__Task instructions__. Omit the images and output every line of the data below exactly.

========

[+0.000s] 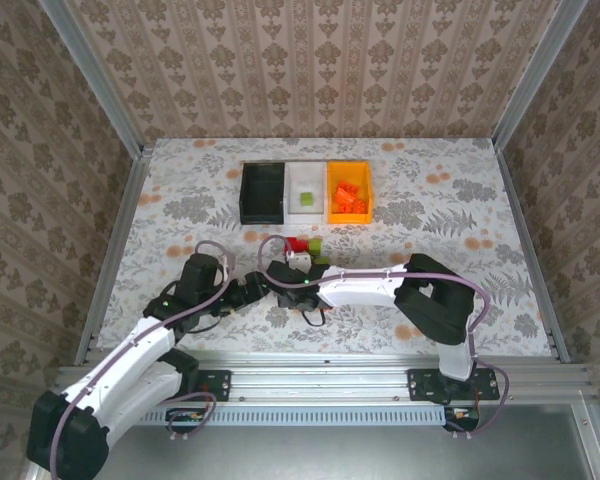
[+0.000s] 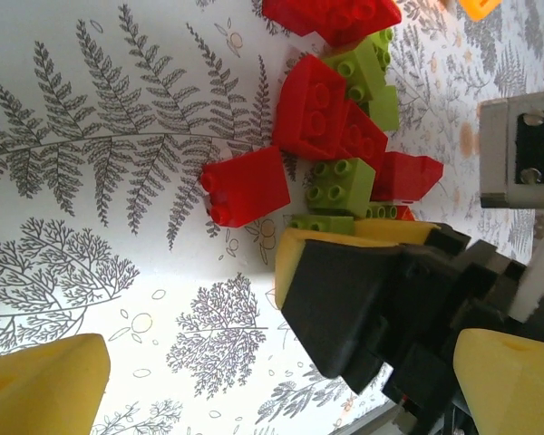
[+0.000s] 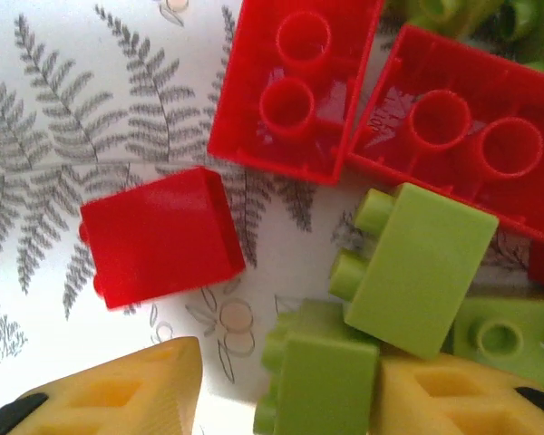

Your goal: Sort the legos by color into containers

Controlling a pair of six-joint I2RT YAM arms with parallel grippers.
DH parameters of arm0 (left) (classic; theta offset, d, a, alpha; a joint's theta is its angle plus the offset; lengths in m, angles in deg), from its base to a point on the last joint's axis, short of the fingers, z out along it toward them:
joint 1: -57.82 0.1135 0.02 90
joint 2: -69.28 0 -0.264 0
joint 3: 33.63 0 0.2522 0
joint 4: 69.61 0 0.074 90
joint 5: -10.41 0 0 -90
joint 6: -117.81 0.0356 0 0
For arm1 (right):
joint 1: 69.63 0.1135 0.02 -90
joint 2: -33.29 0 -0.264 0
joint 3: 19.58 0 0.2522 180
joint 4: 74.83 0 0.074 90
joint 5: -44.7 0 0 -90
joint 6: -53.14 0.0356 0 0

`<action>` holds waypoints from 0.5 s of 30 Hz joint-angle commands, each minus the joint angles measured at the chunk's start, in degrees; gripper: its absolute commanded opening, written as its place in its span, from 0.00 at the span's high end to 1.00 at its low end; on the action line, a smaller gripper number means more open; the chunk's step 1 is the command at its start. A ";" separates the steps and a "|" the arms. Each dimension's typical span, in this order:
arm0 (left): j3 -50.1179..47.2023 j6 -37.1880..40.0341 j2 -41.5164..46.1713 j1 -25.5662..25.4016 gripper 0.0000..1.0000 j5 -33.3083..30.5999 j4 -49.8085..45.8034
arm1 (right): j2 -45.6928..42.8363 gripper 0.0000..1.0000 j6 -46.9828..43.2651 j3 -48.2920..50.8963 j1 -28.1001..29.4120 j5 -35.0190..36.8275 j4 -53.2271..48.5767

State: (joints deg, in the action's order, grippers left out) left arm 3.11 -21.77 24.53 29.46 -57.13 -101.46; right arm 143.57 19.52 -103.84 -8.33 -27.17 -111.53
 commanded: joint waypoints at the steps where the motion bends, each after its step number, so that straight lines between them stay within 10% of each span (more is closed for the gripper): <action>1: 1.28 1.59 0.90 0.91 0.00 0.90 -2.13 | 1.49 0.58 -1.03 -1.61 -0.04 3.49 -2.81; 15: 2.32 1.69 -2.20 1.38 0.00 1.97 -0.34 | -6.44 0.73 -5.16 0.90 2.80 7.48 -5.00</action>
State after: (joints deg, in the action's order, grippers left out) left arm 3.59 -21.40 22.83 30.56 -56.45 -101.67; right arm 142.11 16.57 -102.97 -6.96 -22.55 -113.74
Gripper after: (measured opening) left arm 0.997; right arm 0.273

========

__Result of the task__.
[+0.000s] 
[+0.000s] 
[+0.000s] 

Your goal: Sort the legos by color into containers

Controlling a pair of six-joint I2RT YAM arms with parallel grippers.
DH parameters of arm0 (left) (classic; theta offset, d, a, alpha; a joint's theta is its angle plus the offset; lengths in m, angles in deg), from its base to a point on the last joint's axis, short of the fingers, z out along it toward them:
joint 1: -57.82 0.1135 0.02 90
joint 2: -69.28 0 -0.264 0
joint 3: 33.63 0 0.2522 0
joint 4: 69.61 0 0.074 90
joint 5: -10.41 0 0 -90
joint 6: -117.81 0.0356 0 0
For arm1 (right):
joint 1: 69.63 0.1135 0.02 -90
joint 2: -33.29 0 -0.264 0
joint 3: 19.58 0 0.2522 180
joint 4: 74.83 0 0.074 90
joint 5: -44.7 0 0 -90
joint 6: -53.14 0.0356 0 0

`<action>` holds waypoints from 0.5 s of 30 Hz joint-angle commands, each minus the joint angles measured at the chunk's start, in degrees; gripper: its absolute commanded opening, written as its place in its span, from 0.00 at the span's high end to 1.00 at its low end; on the action line, a smaller gripper number means more open; the chunk's step 1 is the command at its start. A ";" separates the steps and a "|" the arms. Each dimension's typical span, in this order:
arm0 (left): j3 -50.1179..47.2023 j6 -37.1880..40.0341 j2 -41.5164..46.1713 j1 -25.5662..25.4016 gripper 0.0000..1.0000 j5 -33.3083..30.5999 j4 -49.8085..45.8034
arm1 (right): j2 -45.6928..42.8363 gripper 0.0000..1.0000 j6 -46.9828..43.2651 j3 -48.2920..50.8963 j1 -28.1001..29.4120 j5 -35.0190..36.8275 j4 -53.2271..48.5767

State: (joints deg, in the action's order, grippers left out) left arm 3.11 -21.77 24.53 29.46 -57.13 -101.46; right arm 143.57 19.52 -103.84 -8.33 -27.17 -111.53
 commanded: joint waypoints at the steps where the motion bends, each after its step number, so that straight lines between them stay within 10% of each span (more is closed for the gripper): <action>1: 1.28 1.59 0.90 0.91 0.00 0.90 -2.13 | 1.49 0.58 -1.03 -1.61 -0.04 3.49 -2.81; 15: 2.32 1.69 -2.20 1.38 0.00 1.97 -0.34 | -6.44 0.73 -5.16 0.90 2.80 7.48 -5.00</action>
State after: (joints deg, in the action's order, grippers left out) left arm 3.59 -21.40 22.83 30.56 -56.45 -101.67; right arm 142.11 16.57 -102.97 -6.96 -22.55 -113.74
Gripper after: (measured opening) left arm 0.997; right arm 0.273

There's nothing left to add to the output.